┌─ Dataset excerpts
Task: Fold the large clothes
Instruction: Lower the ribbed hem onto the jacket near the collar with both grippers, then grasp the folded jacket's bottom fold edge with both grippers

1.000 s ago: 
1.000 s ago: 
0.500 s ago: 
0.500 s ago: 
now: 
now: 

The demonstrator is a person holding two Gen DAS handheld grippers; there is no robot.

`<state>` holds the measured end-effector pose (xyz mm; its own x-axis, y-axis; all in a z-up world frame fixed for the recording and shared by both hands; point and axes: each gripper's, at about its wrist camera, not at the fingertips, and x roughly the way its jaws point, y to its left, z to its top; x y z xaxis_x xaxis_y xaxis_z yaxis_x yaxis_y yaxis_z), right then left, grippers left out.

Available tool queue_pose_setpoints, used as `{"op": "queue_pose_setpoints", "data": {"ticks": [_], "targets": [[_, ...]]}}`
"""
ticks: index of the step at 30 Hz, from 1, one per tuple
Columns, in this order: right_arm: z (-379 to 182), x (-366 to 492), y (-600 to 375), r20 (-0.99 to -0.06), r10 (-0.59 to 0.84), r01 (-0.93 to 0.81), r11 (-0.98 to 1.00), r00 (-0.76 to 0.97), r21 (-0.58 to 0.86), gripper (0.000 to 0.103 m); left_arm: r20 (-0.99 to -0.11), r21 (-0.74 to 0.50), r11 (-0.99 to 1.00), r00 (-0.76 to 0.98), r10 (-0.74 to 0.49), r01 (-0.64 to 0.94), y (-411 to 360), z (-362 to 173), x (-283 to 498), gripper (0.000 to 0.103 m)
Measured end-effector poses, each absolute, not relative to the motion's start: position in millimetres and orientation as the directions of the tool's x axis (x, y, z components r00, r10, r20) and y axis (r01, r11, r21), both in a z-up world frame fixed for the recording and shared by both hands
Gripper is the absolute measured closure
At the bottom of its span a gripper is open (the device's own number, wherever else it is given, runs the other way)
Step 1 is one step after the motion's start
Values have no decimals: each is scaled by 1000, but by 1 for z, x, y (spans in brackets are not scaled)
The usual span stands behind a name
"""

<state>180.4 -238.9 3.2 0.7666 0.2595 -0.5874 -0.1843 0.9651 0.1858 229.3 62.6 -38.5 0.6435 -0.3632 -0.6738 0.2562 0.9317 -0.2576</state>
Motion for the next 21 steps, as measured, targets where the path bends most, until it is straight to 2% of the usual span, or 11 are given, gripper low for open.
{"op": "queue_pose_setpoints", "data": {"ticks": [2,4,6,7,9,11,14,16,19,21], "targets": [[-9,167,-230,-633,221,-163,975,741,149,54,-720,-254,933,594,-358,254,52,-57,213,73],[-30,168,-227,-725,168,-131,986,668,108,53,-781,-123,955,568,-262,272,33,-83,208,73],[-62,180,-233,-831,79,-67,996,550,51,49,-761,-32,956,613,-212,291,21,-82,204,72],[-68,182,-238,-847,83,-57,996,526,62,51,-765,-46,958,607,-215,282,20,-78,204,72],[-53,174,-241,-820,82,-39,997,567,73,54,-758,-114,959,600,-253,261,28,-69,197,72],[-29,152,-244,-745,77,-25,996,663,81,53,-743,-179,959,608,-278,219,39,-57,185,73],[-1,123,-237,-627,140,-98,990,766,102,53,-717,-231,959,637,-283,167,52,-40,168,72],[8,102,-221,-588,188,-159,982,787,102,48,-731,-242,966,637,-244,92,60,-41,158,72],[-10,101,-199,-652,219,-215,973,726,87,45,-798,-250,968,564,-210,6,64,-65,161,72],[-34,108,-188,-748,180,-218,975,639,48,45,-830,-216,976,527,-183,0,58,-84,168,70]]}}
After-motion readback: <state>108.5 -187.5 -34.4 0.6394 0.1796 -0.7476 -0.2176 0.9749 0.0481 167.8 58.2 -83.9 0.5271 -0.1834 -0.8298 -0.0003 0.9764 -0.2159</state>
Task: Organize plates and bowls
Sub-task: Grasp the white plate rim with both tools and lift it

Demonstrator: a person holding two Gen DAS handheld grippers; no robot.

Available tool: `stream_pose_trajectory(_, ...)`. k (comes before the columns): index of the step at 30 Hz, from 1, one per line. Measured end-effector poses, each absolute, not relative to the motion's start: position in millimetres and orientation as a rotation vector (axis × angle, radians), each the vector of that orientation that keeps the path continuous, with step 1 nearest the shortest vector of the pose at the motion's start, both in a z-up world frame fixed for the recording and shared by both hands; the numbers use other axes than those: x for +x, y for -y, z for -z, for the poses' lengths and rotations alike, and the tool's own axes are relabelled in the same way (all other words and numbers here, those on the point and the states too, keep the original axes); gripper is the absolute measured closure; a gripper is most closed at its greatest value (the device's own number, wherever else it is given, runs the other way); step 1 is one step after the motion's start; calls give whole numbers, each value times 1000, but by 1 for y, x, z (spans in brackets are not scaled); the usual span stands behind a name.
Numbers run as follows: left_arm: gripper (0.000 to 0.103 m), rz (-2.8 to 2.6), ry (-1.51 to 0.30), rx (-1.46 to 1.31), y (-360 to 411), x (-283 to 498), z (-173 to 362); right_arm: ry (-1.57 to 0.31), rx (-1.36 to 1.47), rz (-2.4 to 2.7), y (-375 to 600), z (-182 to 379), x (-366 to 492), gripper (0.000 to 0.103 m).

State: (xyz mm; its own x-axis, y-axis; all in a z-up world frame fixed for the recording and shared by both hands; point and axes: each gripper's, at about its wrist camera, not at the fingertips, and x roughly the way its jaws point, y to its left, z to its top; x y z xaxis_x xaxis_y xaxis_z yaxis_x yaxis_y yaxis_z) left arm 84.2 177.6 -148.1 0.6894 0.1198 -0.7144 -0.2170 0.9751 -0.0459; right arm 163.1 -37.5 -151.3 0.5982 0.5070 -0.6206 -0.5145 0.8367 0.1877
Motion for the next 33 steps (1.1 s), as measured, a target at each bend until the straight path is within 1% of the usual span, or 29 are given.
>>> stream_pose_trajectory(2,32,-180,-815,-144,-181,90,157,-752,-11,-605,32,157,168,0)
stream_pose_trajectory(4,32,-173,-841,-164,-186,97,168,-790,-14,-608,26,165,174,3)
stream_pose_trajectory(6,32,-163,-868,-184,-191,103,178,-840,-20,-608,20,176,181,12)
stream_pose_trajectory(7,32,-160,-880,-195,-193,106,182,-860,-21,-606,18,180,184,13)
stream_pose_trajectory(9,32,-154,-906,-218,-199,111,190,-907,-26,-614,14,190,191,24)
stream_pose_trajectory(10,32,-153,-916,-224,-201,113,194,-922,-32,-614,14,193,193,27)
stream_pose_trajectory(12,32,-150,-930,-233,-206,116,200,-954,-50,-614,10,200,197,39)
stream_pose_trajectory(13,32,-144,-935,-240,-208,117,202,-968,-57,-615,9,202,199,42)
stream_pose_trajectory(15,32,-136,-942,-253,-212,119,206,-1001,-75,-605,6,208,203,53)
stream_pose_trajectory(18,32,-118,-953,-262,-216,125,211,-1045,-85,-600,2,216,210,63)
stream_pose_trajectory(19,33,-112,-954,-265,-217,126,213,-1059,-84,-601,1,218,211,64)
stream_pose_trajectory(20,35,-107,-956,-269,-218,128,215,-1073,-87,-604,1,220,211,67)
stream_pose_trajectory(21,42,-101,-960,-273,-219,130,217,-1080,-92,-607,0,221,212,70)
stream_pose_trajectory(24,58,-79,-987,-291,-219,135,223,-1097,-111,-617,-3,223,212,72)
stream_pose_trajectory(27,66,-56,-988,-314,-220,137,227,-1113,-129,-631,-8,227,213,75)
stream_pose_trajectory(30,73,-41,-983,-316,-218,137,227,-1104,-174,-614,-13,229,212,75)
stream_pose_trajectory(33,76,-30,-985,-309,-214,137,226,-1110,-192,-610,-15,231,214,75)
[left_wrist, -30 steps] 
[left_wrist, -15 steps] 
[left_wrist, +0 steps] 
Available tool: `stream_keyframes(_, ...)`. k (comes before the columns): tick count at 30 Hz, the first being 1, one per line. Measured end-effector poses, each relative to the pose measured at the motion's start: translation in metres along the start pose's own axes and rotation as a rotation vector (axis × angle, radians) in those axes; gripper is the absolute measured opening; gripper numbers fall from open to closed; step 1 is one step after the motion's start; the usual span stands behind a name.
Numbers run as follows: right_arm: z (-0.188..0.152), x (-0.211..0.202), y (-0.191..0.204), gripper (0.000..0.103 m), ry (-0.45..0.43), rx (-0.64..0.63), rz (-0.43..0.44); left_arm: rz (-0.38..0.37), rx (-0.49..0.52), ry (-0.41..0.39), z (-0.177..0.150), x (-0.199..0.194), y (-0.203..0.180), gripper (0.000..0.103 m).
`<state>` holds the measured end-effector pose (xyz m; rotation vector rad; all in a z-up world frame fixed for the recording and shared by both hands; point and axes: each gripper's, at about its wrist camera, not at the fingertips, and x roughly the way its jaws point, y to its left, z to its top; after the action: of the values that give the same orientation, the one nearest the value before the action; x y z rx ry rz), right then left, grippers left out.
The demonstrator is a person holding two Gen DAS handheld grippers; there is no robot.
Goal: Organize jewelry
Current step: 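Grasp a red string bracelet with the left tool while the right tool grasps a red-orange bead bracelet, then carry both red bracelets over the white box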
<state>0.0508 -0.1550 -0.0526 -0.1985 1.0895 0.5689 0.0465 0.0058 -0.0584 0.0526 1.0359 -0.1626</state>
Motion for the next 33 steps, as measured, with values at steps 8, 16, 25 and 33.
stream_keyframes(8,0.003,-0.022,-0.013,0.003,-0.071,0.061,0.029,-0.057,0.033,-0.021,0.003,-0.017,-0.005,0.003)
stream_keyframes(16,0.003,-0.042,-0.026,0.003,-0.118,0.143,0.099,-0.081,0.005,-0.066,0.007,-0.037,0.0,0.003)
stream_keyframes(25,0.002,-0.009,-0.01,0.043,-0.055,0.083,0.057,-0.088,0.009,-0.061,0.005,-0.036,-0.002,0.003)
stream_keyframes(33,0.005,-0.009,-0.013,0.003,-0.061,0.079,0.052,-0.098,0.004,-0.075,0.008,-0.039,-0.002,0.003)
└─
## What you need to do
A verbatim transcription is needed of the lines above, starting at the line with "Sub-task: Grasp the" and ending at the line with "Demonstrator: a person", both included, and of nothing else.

## Exercise response
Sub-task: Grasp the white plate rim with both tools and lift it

Demonstrator: a person holding two Gen DAS handheld grippers; no robot.

The complete answer has been given.